= 1989 in organized crime =

In 1989, a number of events took place in organized crime.
==Events==
- As of 1989, only 60 of the 360 convicted defendants from the 1986 Maxi Trial in Sicily remain imprisoned.
- January –
- January 14 – Belgian politician Paul Vanden Boeynants is kidnapped by members of the Haemers criminal gang. Three days later, the criminals publish a note in the leading Brussels newspaper Le Soir, demanding 30 million Belgian francs in ransom. Vanden Boeynants is released unharmed a month later, on 13 February, when an undisclosed ransom is paid to the perpetrators. The gang members were caught and imprisoned. Patrick Haemers, the head of the gang, later committed suicide in prison, and two members of his gang managed to escape from the St Gillis Prison in 1993.
- February – U.S. Attorney General Richard Thornburgh, recently appointed by President Ronald Reagan, officially merges the regional organized crime strike forces the office of the U.S. Attorney General.

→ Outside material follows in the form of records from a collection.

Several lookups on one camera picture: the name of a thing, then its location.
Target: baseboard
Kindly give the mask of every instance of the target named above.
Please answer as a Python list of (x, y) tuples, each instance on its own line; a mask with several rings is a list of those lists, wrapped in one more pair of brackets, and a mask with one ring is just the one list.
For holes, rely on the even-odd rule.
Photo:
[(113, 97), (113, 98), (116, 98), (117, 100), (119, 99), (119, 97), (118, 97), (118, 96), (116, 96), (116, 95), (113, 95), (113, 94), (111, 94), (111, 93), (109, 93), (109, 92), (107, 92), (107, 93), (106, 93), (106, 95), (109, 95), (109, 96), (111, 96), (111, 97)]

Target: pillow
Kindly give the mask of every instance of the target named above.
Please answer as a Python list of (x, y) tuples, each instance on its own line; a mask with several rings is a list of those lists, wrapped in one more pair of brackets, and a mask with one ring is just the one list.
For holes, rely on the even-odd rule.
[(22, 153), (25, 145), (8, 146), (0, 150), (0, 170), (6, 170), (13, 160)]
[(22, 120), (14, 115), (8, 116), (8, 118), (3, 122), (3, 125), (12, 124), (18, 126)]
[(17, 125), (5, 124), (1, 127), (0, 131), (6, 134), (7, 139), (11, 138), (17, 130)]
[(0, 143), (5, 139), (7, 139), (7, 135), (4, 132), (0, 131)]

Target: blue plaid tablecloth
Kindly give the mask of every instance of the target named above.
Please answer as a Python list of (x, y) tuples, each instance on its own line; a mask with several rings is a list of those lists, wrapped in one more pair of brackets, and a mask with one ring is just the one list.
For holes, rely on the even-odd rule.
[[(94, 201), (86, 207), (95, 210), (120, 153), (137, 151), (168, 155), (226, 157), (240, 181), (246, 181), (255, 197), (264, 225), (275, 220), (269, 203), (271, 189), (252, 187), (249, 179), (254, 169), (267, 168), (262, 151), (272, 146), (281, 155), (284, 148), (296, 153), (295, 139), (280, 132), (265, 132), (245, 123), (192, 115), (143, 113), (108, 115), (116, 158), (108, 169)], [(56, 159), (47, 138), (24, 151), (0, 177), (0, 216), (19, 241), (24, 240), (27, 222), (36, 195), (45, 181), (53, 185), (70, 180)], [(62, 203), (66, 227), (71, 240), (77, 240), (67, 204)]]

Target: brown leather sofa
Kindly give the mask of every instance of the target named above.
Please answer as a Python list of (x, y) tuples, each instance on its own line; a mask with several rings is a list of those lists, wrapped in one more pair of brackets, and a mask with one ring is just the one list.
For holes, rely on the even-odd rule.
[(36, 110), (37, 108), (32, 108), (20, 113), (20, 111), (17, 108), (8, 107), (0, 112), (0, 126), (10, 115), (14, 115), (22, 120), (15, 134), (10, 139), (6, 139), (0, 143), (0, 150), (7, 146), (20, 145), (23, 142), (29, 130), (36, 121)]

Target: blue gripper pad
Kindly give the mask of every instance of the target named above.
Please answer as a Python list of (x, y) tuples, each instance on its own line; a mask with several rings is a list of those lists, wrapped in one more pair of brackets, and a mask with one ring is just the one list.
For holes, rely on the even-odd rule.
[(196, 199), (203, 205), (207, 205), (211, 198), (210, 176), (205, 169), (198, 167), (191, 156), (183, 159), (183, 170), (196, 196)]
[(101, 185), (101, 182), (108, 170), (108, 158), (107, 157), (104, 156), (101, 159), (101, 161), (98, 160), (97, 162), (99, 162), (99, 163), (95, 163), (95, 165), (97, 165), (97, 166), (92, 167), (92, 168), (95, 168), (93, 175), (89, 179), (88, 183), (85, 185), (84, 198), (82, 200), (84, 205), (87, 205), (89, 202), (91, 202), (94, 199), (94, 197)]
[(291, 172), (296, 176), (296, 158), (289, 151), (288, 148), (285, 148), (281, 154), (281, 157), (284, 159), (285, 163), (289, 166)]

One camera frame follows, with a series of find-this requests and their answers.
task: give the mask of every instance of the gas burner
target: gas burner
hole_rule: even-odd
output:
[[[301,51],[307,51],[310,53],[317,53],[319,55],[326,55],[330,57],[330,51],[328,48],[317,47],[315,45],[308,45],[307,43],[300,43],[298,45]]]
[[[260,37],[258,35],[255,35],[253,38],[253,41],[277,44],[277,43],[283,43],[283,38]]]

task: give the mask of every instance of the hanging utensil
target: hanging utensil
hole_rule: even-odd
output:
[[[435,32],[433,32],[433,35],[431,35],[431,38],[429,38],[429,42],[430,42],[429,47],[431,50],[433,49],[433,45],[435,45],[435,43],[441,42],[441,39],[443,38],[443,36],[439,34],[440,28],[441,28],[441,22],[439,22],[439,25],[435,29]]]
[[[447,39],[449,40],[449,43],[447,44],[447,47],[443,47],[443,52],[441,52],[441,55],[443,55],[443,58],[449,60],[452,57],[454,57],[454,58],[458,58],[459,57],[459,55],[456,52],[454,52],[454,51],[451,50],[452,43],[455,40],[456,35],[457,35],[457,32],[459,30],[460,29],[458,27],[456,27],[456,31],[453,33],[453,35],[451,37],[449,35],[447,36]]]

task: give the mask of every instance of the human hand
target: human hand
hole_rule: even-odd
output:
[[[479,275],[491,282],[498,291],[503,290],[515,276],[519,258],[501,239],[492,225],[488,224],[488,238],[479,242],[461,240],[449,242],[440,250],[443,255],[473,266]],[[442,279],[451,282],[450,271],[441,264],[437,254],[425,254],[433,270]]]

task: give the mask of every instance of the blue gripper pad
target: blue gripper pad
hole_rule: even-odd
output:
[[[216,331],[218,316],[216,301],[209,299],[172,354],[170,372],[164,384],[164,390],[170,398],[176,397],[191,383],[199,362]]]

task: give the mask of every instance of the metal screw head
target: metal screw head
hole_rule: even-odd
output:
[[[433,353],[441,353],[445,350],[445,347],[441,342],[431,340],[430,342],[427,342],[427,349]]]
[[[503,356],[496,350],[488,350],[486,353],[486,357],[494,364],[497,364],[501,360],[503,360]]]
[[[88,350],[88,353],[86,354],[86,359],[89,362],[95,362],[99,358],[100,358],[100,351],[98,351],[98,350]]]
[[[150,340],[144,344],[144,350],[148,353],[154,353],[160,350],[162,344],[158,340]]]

- May 2 – Gerald Scarpelli, a former Chicago hitman turned FBI informant, commits suicide while held in the Chicago Metropolitan Correctional Center.
- May 2 – Russian mobster Michael Markowitz who operated a gasoline bootlegging business under the auspices of Colombo Family caporegime Michael Franzese was shot to death while driving his Rolls-Royce in Brooklyn. After being convicted of taking part in the illegal business Markowitz became a government witness against Franzese and testified as to the roles of the Genovese and Lucchese Families in the lucrative business.
- June 6 – Anonymous letters signed by “il corvo” (literally “crow”, but meaning “provocateur”) begin to circulate accusing Giovanni Falcone and police inspector Gianni De Gennaro of sending Contorno to Sicily to start a state sponsored vendetta against the Corleonesi.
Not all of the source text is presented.